Abbiamo infine condiviso e sottoscritto un testo da inviare a Ministero dell’Istruzione, Conferenza delle Regioni e Consiglio Universitario Nazionale sul tema educatori e CFU.
Come si può vedere, lo stato di avanzamento e le modalità di svolgimento di questi confronti – pur se non del tutto omogenei – non consentono ad oggi di poter fare previsioni rispetto ai tempi di chiusura dei contratti. Da qui la decisione assunta unitariamente di promuovere iniziative utili a sensibilizzare ed informare le lavoratici e i lavoratori, così da essere pronti ad ogni eventuale sviluppo.


DIRIGENZA MEDICA E SANITARIA
Ultimo incontro: 19 luglio
Prossimo appuntamento: 26 luglio

Le trattative hanno subito una battuta d’arresto per una difficoltà delle Regioni e del Governo nella definizione della massa salariale sulla quale applicare la parametratura di aumento contrattuale previsto al 3,48% per tutti i contratti del pubblico impiego.
Verificata l’impossibilità di rintracciare una convergenza sulla questione abbiamo deciso
nel Marzo 2018 di interrompere il tavolo politico per la parte economica delle trattative, pur
mantenendo attivo il tavolo tecnico presso Aran per lo svolgimento delle trattative riguardanti la parte normativa.

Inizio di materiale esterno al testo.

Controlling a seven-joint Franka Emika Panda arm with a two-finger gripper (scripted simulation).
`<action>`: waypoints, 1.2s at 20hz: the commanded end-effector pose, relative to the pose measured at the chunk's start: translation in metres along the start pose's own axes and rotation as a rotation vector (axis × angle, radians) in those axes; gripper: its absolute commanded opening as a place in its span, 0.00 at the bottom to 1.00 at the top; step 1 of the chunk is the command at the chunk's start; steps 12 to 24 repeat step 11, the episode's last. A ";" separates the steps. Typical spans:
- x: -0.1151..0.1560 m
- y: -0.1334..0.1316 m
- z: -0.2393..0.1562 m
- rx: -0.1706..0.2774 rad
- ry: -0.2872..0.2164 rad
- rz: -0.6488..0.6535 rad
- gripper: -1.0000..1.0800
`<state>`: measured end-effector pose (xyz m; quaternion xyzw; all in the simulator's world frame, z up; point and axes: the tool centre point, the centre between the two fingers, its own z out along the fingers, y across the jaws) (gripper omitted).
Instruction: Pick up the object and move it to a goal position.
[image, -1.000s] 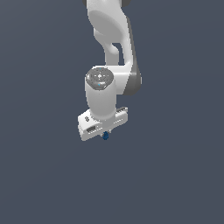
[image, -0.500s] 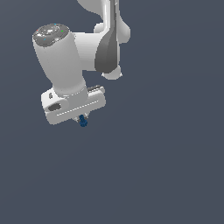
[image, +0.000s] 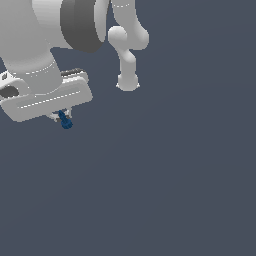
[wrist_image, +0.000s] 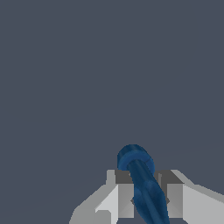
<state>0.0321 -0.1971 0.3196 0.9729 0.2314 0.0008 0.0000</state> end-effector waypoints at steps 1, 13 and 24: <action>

Le vicende politiche che nei mesi scorsi hanno caratterizzato l’instabilità nella governance del paese hanno naturalmente avuto riflessi negativi sull’andamento delle trattative che hanno subito diversi rallentamenti. In concreto ha avuto pieno svolgimento esclusivamente la parte riguardante la “responsabilità disciplinare”, è stata accantonata quella sulle “relazioni sindacali”, mentre ancora non sono stati affrontati i temi riguardanti fondi, incarichi e orario di lavoro.
Nell’incontro del 19 luglio abbiamo proposto un indice degli argomenti da trattare
che, partendo da quelli a minor impatto economico (nell’ordine: costituzione, struttura ed
estinzione del rapporto di lavoro, assenze e congedi, ferie e festività, mobilità, verifica e
valutazione dei Dirigenti, coperture assicurative e patrocinio legale), ci consenta di avviare da settembre quelli finanziariamente più rilevanti (Fondi, Incarichi, disagio).